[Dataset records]
▼

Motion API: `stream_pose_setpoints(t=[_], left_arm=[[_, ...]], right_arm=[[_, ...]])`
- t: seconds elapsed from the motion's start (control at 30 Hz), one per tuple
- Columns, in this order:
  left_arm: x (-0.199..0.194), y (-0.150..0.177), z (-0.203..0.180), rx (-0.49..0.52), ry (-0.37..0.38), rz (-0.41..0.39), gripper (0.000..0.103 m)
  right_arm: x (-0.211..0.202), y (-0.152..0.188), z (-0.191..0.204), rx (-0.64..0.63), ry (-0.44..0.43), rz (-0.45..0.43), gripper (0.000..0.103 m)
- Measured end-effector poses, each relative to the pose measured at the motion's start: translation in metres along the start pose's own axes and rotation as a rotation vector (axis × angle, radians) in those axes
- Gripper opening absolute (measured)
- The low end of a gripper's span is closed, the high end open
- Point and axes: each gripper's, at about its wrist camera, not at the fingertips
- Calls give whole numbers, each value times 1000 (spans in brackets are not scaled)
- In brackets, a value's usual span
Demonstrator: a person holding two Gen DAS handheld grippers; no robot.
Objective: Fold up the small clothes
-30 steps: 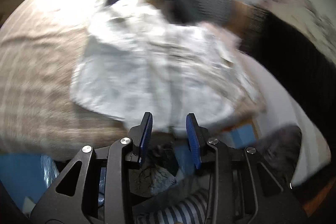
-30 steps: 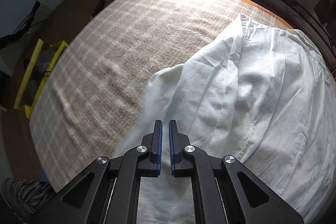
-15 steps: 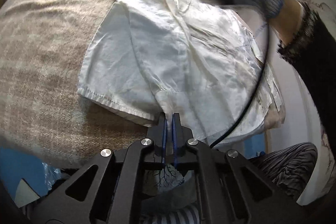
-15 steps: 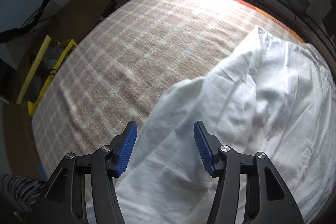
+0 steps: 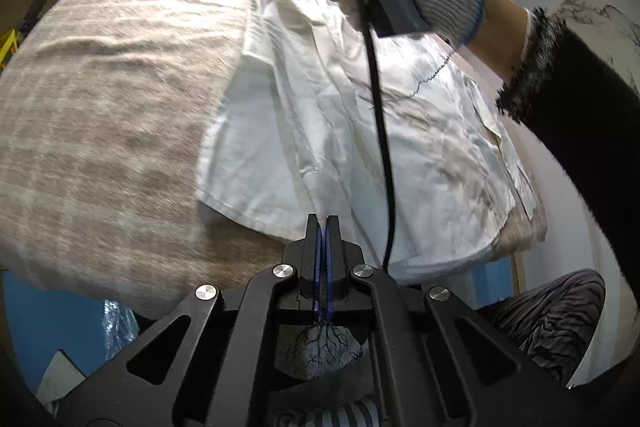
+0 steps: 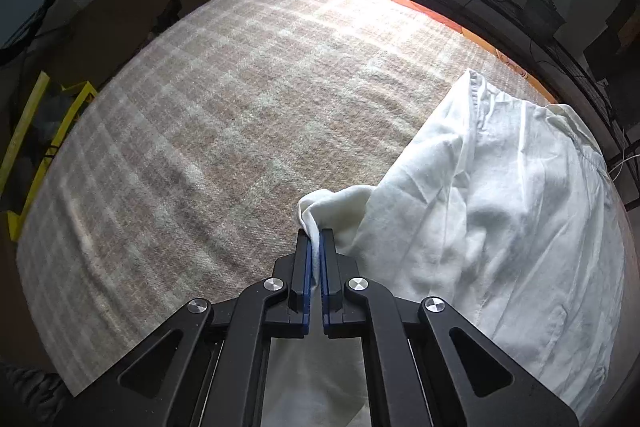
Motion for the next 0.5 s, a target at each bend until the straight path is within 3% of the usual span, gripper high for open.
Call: stream_pose_setpoints(t=[0.17,0.33,0.4,0.47,0.5], left_arm=[[2,-7,22,-49,-90,-19,0],[10,-9,36,-56,-158,2,0],[9,-9,37,-62,-164,4,14],[6,-9,42,-85,-174,-10,56],[4,-10,46,-106,-174,-29,59]], right_arm=[[-6,-19,-6,48,5,-64,2],[-1,-7,-14,64,-36,-41,3],[-12,0,-21,71,-54,-40,5],[-35,14,-30,93,-87,-76,6],[-44,22,-34,100,-110,-84,6]])
Point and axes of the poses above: each gripper's, at about its wrist camera, not at the fingertips, and x roughly the way its jaws point, z to its left, y to its underside, and after that the axes turned 7 degrees about x, right-handed
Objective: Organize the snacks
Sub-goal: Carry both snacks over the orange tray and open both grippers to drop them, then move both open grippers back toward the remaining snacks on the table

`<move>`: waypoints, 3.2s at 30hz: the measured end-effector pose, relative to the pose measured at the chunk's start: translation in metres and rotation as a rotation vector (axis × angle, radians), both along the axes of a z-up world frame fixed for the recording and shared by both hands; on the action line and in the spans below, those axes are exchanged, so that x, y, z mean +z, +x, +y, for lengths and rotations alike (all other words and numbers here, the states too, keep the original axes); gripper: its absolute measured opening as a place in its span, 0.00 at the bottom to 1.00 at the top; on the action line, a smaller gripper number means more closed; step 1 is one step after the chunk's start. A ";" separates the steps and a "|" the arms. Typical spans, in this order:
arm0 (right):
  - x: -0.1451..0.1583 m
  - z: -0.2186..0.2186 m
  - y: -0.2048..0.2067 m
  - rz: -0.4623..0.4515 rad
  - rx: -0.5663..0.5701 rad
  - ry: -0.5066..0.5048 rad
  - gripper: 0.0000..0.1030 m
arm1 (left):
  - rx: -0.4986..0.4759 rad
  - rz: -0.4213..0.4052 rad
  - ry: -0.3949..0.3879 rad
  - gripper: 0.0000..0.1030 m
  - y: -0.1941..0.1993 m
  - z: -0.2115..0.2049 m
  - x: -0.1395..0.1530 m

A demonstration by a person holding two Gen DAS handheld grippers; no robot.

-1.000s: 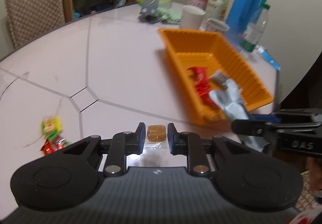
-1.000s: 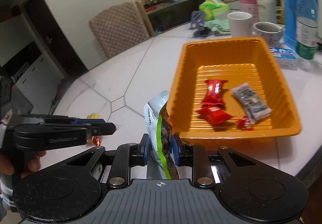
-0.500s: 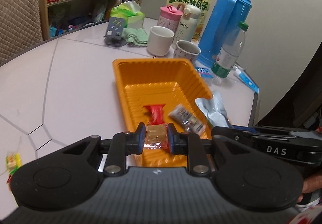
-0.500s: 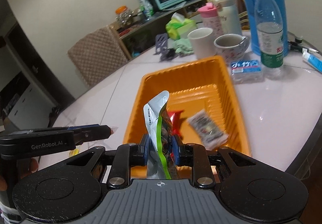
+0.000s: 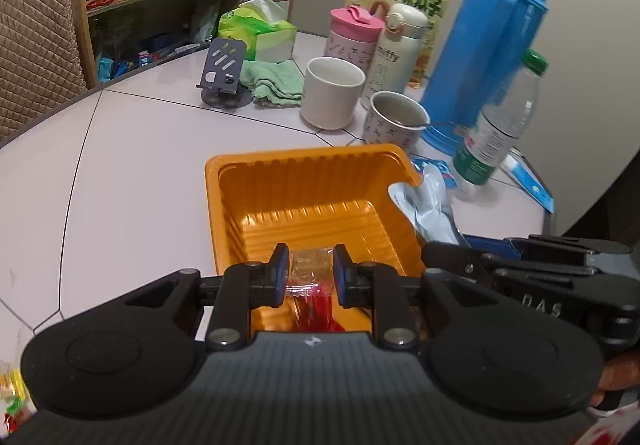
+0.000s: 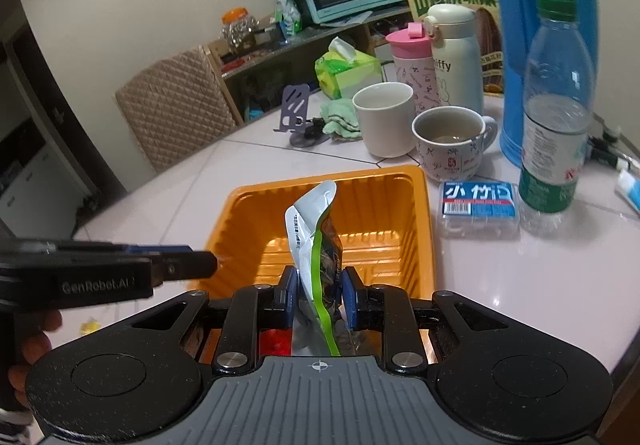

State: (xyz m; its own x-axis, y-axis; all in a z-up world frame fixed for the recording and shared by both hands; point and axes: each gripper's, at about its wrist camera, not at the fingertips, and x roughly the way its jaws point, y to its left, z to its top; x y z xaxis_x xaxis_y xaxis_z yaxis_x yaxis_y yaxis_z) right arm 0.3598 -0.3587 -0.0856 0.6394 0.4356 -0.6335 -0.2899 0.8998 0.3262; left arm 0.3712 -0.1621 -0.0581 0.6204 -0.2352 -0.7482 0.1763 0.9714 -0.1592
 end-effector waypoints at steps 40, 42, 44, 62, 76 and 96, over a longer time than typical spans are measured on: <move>-0.027 0.007 0.045 0.051 0.022 -0.049 0.26 | -0.034 0.044 0.036 0.18 0.042 -0.004 -0.025; -0.024 0.007 0.040 0.049 0.019 -0.046 0.32 | -0.036 0.047 0.030 0.20 0.037 -0.003 -0.024; -0.021 0.006 0.034 0.037 0.009 -0.049 0.44 | -0.032 0.049 0.022 0.30 0.032 -0.002 -0.022; 0.023 -0.012 -0.050 -0.014 -0.091 0.032 0.81 | -0.026 -0.029 -0.041 0.68 -0.053 0.020 0.025; 0.043 -0.006 -0.128 0.017 -0.101 0.060 0.81 | 0.042 -0.012 -0.095 0.70 -0.140 0.065 0.044; 0.017 0.089 -0.181 0.132 0.155 0.028 0.81 | 0.218 0.074 -0.082 0.70 -0.235 0.135 0.018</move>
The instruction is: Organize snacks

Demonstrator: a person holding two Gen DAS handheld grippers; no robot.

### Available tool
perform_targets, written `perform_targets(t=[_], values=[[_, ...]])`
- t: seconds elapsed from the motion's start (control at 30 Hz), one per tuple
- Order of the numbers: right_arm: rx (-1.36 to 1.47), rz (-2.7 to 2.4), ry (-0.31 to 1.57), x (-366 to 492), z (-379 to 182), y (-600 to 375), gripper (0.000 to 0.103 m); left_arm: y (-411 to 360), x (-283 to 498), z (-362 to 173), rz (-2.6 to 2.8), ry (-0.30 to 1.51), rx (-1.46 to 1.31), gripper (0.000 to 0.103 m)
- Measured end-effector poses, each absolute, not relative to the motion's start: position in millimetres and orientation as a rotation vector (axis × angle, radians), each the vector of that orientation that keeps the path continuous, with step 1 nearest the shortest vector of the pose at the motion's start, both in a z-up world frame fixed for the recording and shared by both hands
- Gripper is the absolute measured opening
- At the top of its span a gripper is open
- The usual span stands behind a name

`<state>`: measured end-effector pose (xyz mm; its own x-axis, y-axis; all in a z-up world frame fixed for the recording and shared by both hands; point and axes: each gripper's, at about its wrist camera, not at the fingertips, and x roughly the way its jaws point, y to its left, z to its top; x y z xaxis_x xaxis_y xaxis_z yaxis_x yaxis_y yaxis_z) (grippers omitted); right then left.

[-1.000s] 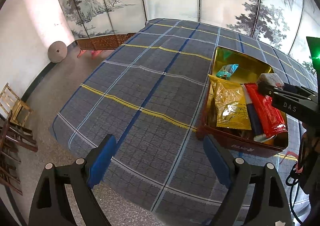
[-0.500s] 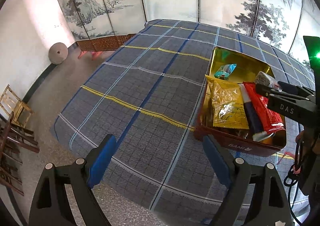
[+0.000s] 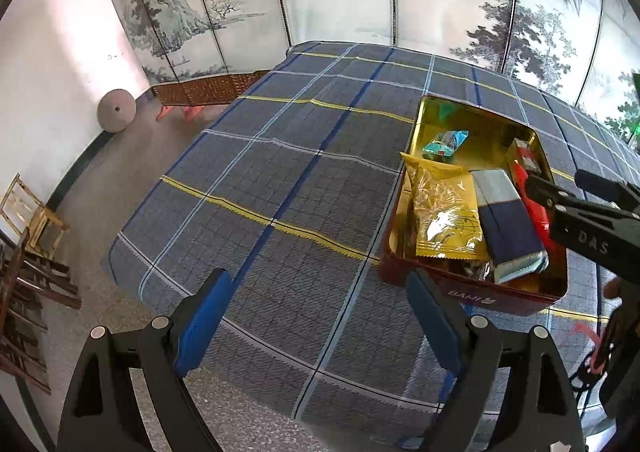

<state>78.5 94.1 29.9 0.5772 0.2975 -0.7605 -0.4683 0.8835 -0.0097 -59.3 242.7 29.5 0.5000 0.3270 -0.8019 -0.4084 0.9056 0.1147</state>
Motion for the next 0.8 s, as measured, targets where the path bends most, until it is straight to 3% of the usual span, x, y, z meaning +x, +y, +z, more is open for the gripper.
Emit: perform_targets(t=[0.8], values=[[-0.18, 0.391, 0.913, 42, 36, 50, 0.083, 218, -48, 31, 0.402, 0.953, -0.07, 0.087]])
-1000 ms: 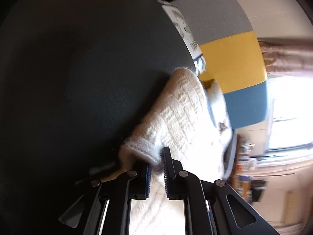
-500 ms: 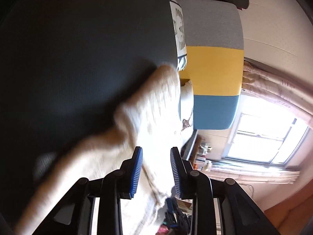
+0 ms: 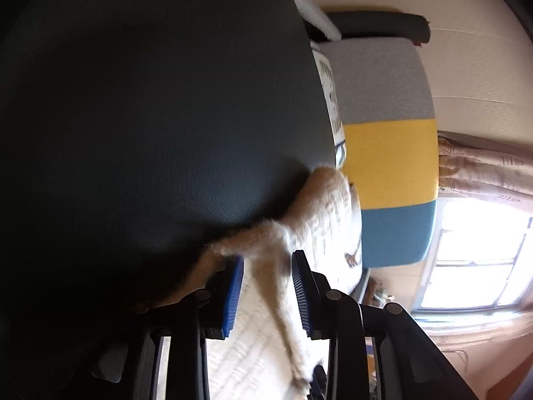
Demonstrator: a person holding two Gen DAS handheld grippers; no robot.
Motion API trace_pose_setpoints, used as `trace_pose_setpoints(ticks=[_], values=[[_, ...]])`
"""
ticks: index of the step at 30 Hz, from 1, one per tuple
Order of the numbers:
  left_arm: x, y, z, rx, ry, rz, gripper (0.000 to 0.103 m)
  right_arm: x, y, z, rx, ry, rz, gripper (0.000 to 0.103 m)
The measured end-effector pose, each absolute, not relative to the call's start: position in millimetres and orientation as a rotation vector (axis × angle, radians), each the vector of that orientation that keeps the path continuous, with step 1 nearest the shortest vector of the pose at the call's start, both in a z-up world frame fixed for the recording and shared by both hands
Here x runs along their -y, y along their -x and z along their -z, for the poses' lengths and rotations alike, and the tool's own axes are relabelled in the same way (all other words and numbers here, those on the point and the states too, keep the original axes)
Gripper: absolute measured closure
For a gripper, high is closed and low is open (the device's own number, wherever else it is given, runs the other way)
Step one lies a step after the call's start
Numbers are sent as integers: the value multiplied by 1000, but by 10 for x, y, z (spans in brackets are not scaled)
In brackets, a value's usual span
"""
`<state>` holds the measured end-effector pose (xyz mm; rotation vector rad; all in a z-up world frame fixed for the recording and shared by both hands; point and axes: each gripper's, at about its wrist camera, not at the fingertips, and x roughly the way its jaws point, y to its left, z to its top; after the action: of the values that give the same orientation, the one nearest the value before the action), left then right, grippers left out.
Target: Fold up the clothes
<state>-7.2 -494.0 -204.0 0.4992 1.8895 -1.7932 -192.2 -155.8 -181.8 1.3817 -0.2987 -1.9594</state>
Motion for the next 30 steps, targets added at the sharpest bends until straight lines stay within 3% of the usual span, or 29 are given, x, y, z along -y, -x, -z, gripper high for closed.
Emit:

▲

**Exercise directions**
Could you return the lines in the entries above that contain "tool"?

**Response area**
### Available tool
Here x runs along their -y, y along their -x and z along their -z, for the poses' lengths and rotations alike, and the tool's own axes are relabelled in the same way (all other words and numbers here, those on the point and the states too, keep the original axes)

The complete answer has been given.